# Problem statement:
Everything in the data below is left aside except the lines from the one containing "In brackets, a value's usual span" through the one containing "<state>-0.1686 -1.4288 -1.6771"; repeat those exactly.

-------- Source material

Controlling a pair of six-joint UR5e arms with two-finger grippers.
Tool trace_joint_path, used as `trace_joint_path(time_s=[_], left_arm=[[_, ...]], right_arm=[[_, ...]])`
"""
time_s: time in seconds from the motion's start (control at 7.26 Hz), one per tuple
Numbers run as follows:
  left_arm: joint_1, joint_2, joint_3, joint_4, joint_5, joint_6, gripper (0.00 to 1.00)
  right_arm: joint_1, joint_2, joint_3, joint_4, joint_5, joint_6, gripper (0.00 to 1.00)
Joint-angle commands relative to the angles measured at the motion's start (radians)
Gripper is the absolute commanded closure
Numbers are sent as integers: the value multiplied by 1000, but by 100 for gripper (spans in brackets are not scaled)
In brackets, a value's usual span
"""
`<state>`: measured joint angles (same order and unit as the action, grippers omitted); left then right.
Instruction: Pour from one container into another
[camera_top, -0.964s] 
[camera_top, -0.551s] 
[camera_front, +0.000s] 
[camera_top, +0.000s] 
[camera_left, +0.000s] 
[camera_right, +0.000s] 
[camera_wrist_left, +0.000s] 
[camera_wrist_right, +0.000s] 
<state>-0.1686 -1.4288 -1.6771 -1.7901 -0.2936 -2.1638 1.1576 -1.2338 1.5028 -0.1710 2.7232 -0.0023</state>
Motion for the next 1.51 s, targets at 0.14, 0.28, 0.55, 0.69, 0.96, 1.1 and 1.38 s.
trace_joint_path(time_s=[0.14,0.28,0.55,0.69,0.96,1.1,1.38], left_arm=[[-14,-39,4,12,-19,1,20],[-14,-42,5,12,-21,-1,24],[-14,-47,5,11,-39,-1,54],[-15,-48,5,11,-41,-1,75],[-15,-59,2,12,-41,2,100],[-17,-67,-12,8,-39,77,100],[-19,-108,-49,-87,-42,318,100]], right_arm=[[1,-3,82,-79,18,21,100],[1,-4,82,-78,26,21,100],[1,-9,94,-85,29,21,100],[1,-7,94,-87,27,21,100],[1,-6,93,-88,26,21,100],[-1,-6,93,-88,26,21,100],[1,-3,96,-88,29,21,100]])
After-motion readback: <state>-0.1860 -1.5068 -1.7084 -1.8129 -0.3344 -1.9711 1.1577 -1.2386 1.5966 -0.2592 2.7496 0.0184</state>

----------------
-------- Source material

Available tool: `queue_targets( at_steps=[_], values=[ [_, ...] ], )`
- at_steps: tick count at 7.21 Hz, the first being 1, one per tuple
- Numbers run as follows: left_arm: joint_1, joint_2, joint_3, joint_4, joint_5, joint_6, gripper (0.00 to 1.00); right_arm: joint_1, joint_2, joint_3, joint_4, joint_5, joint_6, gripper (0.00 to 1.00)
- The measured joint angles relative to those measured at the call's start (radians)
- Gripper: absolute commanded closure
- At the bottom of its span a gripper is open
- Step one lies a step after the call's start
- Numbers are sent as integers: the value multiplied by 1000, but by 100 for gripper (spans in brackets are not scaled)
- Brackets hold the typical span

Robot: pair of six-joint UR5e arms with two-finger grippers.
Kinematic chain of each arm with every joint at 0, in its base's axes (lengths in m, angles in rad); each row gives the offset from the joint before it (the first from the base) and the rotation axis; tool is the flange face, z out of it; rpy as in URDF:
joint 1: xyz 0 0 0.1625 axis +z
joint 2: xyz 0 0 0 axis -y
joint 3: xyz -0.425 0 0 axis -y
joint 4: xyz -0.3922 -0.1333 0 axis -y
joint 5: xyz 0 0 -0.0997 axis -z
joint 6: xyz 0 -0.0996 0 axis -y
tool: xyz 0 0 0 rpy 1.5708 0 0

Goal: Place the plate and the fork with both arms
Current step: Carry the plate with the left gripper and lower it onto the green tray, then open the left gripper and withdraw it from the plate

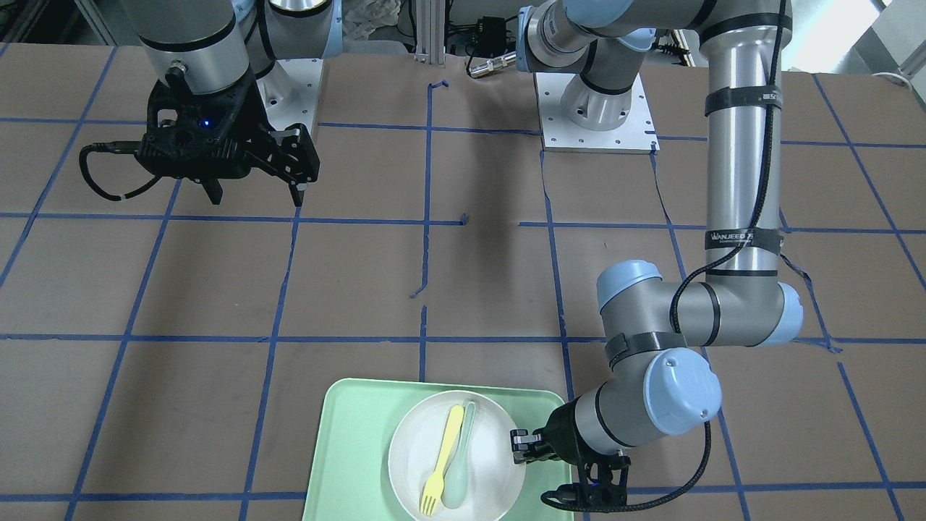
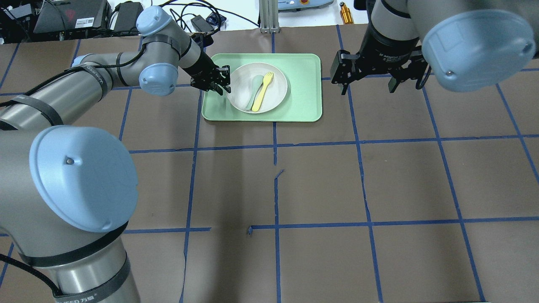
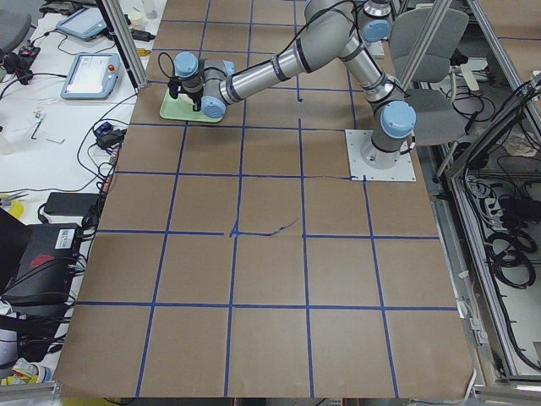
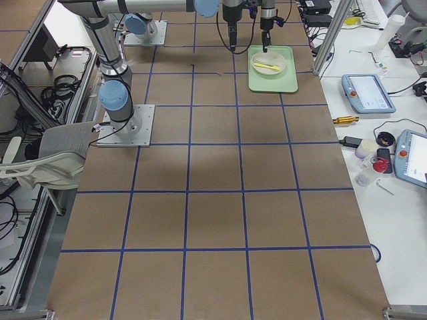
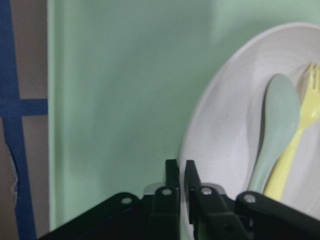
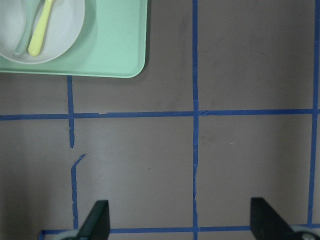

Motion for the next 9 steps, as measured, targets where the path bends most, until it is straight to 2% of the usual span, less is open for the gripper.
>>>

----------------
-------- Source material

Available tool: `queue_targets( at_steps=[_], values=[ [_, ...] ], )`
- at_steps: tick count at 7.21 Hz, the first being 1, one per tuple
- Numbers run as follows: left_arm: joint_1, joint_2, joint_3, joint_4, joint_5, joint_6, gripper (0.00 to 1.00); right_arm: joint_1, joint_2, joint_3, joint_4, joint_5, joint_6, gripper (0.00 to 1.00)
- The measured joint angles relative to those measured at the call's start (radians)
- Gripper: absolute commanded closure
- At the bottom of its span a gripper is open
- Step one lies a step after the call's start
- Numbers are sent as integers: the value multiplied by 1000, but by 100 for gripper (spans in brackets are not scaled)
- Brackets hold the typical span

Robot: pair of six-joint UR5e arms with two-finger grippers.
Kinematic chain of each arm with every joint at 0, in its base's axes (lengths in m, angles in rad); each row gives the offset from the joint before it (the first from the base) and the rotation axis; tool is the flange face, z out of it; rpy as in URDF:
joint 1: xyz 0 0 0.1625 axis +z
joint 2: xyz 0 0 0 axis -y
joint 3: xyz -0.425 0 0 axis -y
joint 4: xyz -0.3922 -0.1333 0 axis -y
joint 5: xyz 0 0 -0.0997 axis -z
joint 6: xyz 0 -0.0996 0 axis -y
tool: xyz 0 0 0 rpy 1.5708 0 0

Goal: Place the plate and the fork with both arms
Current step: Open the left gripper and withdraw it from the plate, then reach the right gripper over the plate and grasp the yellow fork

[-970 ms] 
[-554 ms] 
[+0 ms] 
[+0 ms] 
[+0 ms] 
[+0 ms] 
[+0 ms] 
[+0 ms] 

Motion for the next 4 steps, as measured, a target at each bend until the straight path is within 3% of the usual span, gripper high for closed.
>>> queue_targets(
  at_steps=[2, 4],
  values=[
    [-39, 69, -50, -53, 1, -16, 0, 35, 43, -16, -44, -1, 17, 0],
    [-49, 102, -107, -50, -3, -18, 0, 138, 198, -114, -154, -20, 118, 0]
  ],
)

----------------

# Written reply:
In brackets, a value's usual span
"""
`<state>`: measured joint angles (same order and unit as the action, grippers omitted); left then right.
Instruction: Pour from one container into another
[camera_top, -0.964s] 
[camera_top, -0.551s] 
[camera_front, +0.000s] 
[camera_top, +0.000s] 
[camera_left, +0.000s] 
[camera_right, +0.000s] 
[camera_wrist_left, +0.000s] 
[camera_wrist_right, +0.000s] 
<state>-0.1686 -1.4288 -1.6771 -1.7901 -0.2936 -2.1638 1.1576 -1.2338 1.5028 -0.1710 2.7232 -0.0023</state>

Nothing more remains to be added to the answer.